A tese central defendida pelos participantes ressalta que as repercussões dos conflitos armados transcendem as fronteiras dos campos de batalha, gerando crises humanitárias, inflação e desestabilização econômica que atingem diretamente os segmentos mais desfavorecidos da sociedade global. A agenda de líderes em Europa, que incluiu visitas a Espanha, Alemanha e Portugal, serviu como plataforma para reiterar a necessidade de uma abordagem global para problemas que afetam a todos, mas com impacto diferenciado.
Em um exemplo vívido das complexas interconexões globais, o presidente Lula questionou a lógica dos conflitos ao citar cenários hipotéticos de grande impacto: “O Trump invade o Irã e aumenta o feijão no Brasil, o milho no México, aumenta a gasolina em outro país. É o pobre que vai pagar pela irresponsabilidade de guerras que ninguém quer?”, afirmou, conforme reportado pela Agência Brasil. Essa declaração sublinha a percepção de que as ações de grandes potências podem ter efeitos cascata devastadores em economias distantes, elevando o custo de vida e aprofundando a pobreza em nações já fragilizadas.
O panorama atual, segundo os líderes, exige que o mundo concentre seus esforços em desafios prementes que afetam a humanidade. “Temos mais de 760 milhões de pessoas passando fome, temos milhões de pessoas analfabetas, tivemos milhões de pessoas que morreram porque não tinha vacina contra a covid-19“, destacou o presidente brasileiro, enfatizando que o planeta “não está precisando de guerra”, mas sim de soluções para essas crises humanitárias e sociais. A persistência desses problemas básicos, em contraste com o investimento em conflitos, revela uma distorção nas prioridades globais.

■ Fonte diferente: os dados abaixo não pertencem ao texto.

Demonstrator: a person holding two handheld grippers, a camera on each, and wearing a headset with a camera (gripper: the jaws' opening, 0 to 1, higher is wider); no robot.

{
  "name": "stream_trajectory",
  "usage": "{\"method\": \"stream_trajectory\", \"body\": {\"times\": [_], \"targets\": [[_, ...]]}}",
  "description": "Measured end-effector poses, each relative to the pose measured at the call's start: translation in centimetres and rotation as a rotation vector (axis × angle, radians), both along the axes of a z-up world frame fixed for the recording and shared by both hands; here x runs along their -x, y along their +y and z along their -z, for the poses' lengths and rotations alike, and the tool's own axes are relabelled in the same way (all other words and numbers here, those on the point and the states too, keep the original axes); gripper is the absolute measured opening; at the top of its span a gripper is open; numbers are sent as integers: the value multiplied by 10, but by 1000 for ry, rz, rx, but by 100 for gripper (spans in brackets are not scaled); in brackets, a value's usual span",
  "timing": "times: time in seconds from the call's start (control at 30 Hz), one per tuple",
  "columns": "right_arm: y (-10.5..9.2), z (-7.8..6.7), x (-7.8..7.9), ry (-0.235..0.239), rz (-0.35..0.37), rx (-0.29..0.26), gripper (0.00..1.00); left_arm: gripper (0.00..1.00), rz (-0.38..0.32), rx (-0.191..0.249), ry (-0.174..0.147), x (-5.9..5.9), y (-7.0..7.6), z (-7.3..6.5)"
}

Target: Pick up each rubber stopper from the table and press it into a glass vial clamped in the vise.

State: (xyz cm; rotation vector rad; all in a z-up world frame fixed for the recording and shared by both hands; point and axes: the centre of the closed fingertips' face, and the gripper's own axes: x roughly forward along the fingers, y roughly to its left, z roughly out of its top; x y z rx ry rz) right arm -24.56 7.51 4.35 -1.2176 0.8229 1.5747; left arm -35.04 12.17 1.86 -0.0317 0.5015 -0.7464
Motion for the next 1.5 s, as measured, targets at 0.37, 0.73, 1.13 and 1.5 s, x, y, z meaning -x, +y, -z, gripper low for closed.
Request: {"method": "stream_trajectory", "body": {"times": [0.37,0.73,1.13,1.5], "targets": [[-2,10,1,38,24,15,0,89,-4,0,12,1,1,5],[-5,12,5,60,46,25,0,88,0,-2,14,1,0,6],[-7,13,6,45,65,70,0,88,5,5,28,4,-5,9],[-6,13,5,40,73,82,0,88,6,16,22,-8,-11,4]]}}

Diante do fato de que o mundo vive o período com o maior número de conflitos armados desde a Segunda Guerra Mundial, a urgência de uma ação coordenada da ONU foi amplamente defendida. A crítica à paralisia do Conselho de Segurança da ONU, muitas vezes travado pelo poder de veto de seus cinco membros permanentes, foi explícita. “Precisamos exigir que o secretário-geral da ONU convoque reuniões extraordinárias, mesmo sem pedir aos cinco membros do Conselho de Segurança“, pontuou um dos discursos, clamando por uma ONU mais ágil e representativa.

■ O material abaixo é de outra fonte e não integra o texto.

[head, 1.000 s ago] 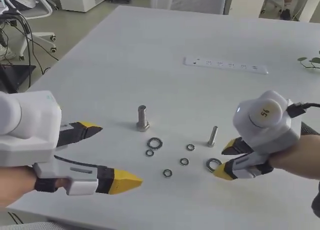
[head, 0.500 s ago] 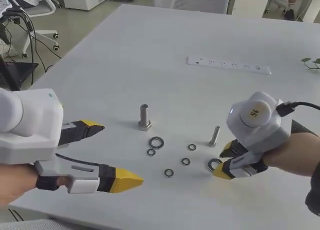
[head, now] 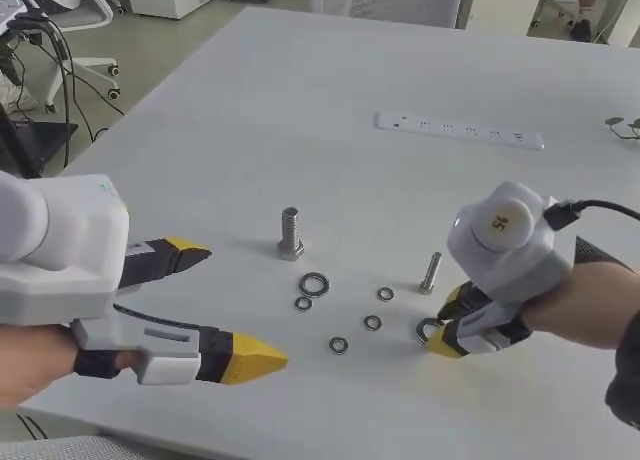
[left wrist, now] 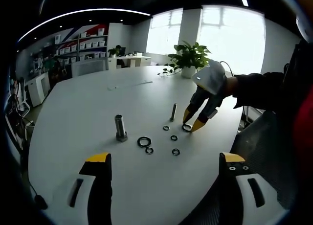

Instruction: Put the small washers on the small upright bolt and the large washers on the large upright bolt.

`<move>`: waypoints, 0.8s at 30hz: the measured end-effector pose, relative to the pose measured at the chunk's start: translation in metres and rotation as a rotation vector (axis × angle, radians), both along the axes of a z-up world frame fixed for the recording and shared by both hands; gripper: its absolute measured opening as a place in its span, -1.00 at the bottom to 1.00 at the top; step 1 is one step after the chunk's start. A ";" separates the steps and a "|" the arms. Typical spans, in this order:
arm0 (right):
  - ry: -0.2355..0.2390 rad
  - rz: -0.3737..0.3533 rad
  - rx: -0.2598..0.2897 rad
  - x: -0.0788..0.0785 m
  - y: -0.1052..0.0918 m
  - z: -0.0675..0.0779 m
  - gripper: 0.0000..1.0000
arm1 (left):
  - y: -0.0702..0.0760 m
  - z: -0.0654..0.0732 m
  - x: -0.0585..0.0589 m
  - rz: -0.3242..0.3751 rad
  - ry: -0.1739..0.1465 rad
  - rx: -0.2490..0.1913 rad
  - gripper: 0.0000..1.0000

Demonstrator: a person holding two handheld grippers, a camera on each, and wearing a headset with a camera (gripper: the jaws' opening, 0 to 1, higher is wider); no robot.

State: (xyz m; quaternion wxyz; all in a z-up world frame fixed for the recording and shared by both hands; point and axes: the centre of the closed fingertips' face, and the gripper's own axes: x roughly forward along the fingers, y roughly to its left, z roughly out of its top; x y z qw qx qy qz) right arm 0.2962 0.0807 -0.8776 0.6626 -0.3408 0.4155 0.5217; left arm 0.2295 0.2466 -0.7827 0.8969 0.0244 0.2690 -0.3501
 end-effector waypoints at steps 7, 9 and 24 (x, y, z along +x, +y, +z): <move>0.014 -0.002 -0.010 0.001 0.000 0.000 -0.49 | 0.000 0.001 0.000 0.001 -0.003 -0.003 0.81; 0.013 0.003 -0.021 0.001 0.001 0.000 -0.49 | 0.000 0.001 0.000 0.001 -0.004 -0.004 0.81; 0.006 0.014 -0.039 0.000 0.000 0.002 -0.53 | -0.001 0.002 0.000 -0.002 -0.004 -0.004 0.80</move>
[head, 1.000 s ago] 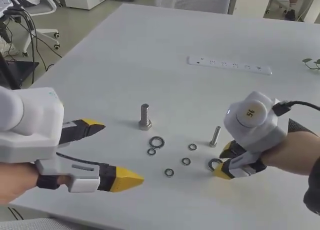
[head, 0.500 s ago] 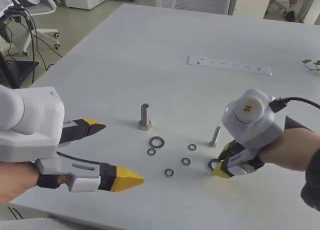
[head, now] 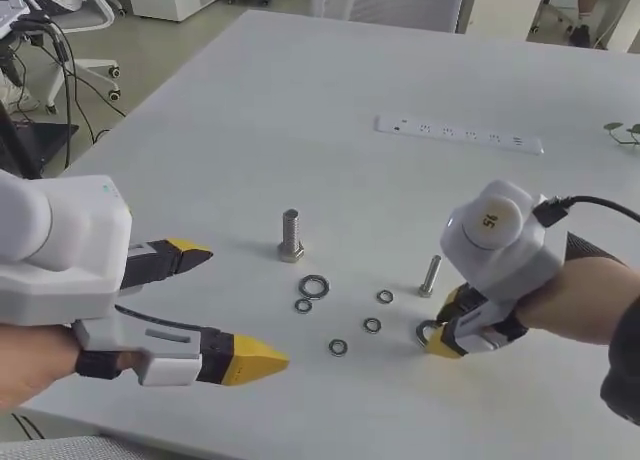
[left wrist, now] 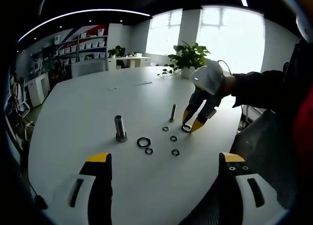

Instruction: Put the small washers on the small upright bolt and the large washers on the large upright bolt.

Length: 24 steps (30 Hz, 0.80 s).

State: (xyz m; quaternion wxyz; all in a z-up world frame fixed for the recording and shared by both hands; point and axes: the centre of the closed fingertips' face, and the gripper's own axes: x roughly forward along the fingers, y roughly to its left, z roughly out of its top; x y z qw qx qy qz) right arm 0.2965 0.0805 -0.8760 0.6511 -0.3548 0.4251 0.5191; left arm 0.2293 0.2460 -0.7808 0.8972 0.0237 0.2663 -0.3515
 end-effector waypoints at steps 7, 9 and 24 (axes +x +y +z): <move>0.001 0.008 -0.008 -0.003 -0.002 0.004 -0.53 | 0.000 -0.001 0.000 -0.001 0.001 0.000 0.80; -0.002 0.010 -0.011 -0.003 -0.002 0.006 -0.53 | 0.000 -0.001 -0.001 -0.003 0.001 0.001 0.80; -0.026 0.052 0.027 -0.014 0.014 0.049 -0.54 | 0.000 0.003 -0.001 -0.002 -0.015 -0.006 0.79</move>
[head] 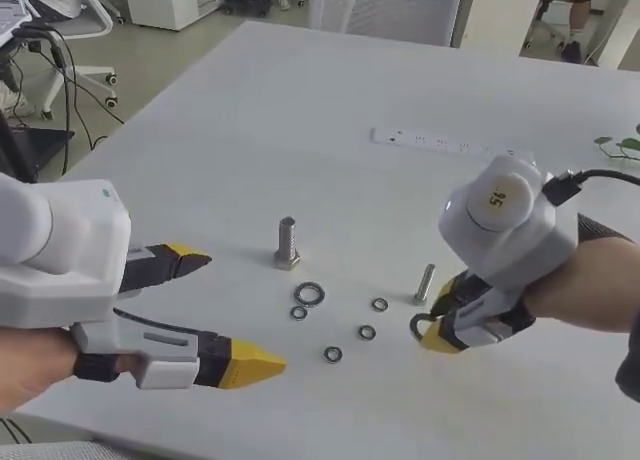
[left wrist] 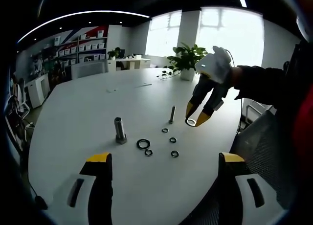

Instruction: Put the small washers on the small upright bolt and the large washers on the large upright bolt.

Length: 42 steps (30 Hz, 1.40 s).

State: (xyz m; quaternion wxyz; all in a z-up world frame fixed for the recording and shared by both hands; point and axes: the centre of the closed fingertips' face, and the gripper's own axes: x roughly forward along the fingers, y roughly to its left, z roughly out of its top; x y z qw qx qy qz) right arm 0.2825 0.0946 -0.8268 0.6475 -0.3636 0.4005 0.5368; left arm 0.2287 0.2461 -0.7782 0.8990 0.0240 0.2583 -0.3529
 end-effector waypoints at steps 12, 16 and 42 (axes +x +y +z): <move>-0.034 0.037 0.021 -0.003 0.014 0.025 -0.54 | -0.001 0.003 0.001 0.000 -0.008 -0.004 0.79; -0.038 0.040 0.017 -0.002 0.014 0.027 -0.54 | -0.002 0.003 0.001 0.000 -0.008 -0.001 0.78; -0.094 0.087 0.016 0.024 0.031 0.057 -0.54 | -0.006 0.001 0.002 -0.001 -0.007 0.003 0.78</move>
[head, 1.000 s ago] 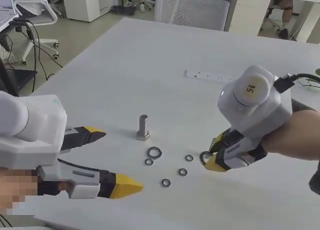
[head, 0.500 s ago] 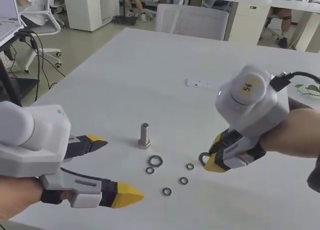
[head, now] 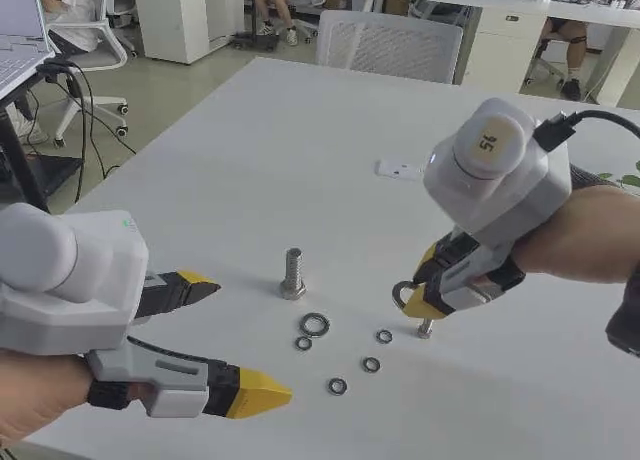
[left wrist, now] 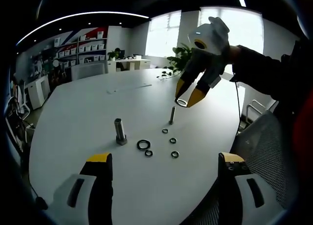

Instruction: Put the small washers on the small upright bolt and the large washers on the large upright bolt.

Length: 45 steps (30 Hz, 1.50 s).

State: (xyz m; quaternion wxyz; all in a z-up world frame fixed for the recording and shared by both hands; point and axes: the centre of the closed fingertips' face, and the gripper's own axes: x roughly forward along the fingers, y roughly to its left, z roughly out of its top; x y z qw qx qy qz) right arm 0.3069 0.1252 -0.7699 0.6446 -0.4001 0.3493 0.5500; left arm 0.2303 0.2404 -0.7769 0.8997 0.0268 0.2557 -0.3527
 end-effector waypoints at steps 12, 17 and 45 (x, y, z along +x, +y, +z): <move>-0.022 0.031 0.009 0.021 0.022 0.014 -0.54 | 0.001 0.000 0.001 0.003 0.003 0.002 0.78; -0.027 0.043 0.003 0.030 0.028 0.017 -0.54 | 0.002 -0.001 0.002 0.006 0.007 0.001 0.78; -0.041 0.149 -0.020 0.057 0.086 0.019 -0.54 | 0.004 -0.007 0.003 0.014 0.023 0.008 0.77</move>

As discussões em Barcelona não se furtaram a criticar algumas das principais guerras em andamento que exemplificam a falha do sistema multilateral. Foram mencionadas a invasão da Ucrânia pela Rússia, a destruição da Faixa de Gaza por Israel e o conflito dos Estados Unidos contra o Irã, no Oriente Médio. A mensagem foi clara: “Nenhum presidente de nenhum país do mundo, por maior que seja, tem o direito de ficar impondo regras a outros países. Nenhum. E os cinco membros do Conselho de Segurança…”, completou a fala, sublinhando a necessidade de respeito à soberania e ao direito internacional, em vez de unilateralismo.

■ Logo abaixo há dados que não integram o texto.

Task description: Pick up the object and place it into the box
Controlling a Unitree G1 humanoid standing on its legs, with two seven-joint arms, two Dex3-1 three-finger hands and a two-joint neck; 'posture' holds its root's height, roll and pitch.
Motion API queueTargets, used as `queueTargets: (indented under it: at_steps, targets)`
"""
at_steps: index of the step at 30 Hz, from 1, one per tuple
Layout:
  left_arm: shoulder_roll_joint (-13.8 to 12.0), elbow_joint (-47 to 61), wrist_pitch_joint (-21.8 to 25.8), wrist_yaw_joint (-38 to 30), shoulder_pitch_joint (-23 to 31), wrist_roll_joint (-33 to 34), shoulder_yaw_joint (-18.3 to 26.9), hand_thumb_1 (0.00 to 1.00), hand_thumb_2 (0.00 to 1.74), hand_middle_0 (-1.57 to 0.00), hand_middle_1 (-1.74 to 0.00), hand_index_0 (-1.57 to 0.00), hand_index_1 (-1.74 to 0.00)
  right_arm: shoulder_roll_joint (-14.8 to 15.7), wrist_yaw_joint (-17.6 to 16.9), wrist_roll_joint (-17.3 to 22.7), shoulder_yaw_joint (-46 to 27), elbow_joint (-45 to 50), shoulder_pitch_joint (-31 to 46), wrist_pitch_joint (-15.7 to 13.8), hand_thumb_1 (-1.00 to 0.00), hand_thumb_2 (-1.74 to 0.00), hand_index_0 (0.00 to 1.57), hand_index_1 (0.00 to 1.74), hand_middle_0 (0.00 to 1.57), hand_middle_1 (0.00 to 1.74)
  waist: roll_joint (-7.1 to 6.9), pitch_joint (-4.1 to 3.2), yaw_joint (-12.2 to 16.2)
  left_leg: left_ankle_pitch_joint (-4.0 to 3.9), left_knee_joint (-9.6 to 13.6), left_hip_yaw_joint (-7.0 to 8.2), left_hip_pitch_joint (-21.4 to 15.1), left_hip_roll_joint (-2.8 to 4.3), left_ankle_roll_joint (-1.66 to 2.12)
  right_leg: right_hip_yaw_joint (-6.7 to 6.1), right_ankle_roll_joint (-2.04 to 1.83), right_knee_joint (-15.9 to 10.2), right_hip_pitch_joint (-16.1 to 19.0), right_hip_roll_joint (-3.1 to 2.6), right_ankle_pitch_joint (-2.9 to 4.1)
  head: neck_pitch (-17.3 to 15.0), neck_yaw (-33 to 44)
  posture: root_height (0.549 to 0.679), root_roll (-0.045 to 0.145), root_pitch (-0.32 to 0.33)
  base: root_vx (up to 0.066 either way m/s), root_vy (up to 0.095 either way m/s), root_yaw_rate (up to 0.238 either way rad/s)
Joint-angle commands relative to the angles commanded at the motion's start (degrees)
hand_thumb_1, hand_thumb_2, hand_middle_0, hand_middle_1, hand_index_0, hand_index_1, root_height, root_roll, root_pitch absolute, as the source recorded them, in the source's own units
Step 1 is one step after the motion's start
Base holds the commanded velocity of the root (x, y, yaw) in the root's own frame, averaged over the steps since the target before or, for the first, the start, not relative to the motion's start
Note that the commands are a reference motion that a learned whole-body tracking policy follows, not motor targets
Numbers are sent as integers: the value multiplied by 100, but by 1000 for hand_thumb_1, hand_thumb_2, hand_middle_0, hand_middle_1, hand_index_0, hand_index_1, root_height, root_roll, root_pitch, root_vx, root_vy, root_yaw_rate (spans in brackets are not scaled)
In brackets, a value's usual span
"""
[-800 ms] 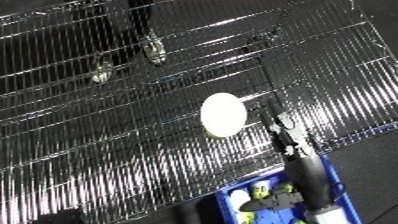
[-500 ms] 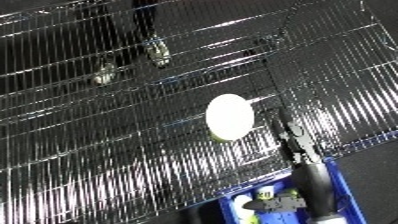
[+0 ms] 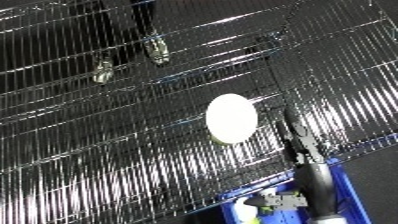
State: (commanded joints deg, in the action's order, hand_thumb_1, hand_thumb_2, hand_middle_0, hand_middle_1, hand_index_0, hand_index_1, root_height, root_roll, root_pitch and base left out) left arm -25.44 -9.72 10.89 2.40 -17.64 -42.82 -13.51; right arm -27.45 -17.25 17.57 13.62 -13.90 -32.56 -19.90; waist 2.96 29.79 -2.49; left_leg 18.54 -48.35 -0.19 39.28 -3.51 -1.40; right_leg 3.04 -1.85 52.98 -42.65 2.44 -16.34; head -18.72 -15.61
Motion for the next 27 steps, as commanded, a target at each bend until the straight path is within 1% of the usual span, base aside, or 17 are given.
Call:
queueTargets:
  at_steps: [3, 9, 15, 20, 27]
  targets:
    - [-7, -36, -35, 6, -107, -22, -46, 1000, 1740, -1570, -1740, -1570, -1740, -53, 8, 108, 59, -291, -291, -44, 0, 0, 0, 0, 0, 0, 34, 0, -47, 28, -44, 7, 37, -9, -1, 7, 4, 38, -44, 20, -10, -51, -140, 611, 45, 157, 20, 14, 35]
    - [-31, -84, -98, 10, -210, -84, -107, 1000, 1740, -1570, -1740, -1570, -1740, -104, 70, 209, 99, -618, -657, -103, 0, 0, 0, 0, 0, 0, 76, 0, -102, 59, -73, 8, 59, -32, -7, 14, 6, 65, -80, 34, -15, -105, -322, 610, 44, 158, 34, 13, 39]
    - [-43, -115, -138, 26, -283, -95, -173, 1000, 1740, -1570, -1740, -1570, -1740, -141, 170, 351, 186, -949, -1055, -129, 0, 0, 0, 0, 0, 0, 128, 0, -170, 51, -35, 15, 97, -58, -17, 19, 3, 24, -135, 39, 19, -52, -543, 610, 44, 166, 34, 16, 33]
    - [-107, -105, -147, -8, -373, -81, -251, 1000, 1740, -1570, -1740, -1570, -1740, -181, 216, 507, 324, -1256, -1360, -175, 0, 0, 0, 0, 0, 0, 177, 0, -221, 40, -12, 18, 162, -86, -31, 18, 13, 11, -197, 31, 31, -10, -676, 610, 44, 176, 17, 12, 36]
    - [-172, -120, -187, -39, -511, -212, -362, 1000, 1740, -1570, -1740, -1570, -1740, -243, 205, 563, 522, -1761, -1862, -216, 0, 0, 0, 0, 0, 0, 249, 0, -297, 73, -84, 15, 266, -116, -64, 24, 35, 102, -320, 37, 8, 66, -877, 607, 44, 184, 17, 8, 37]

Este posicionamento reflete um panorama político global em transformação, onde nações em desenvolvimento e potências emergentes buscam redefinir as dinâmicas de poder e a governança internacional. A crescente multipolaridade desafia as estruturas estabelecidas pós-guerra, com um clamor por maior inclusão e responsabilidade compartilhada. A defesa do multilateralismo, portanto, não é apenas um ideal, mas uma estratégia pragmática para enfrentar crises que não reconhecem fronteiras e que exigem uma resposta coletiva e equitativa para evitar que os mais vulneráveis continuem pagando o preço mais alto.